### Exercise description
Transcribe exactly everything in the data below from the line containing "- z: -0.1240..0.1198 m" down to the line containing "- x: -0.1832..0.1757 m", both lines included and nothing further.

----------------

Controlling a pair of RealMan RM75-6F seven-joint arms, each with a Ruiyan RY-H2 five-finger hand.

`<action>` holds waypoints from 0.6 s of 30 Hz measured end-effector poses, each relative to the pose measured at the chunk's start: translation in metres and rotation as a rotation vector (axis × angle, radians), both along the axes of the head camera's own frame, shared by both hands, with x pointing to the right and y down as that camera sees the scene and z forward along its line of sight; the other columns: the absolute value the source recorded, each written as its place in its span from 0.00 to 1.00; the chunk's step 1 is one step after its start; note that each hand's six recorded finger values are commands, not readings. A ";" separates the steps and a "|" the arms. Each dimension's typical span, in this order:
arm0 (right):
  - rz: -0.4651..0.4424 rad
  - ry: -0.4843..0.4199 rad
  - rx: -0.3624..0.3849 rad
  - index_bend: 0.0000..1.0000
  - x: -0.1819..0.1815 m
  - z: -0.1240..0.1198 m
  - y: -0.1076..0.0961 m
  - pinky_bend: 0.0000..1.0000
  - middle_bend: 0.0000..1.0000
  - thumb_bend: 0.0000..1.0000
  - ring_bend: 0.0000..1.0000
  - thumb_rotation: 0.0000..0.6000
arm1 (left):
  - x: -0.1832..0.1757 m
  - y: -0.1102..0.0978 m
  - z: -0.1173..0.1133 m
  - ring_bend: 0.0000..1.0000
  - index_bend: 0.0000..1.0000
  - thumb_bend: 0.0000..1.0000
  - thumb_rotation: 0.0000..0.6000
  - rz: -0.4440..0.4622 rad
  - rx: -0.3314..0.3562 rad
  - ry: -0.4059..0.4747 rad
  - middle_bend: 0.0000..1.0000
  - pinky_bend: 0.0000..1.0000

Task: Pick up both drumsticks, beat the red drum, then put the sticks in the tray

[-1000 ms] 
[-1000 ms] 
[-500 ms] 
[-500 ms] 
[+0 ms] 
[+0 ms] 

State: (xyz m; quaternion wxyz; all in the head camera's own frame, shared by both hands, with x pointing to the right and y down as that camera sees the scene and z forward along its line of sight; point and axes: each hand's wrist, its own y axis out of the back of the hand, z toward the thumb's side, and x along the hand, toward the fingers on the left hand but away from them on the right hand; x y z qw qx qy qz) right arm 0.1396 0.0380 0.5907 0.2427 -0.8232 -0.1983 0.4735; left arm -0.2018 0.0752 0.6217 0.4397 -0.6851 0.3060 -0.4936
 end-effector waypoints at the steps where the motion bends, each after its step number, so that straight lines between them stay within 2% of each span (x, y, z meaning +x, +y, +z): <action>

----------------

### Completed task
  - z: -0.1240..0.1198 m
  - y: -0.1076..0.0961 m
  - pinky_bend: 0.0000..1.0000
  - middle_bend: 0.0000..1.0000
  - thumb_bend: 0.0000..1.0000
  - ring_bend: 0.0000..1.0000
  - thumb_rotation: 0.0000..0.6000
arm1 (left):
  - x: -0.1832..0.1757 m

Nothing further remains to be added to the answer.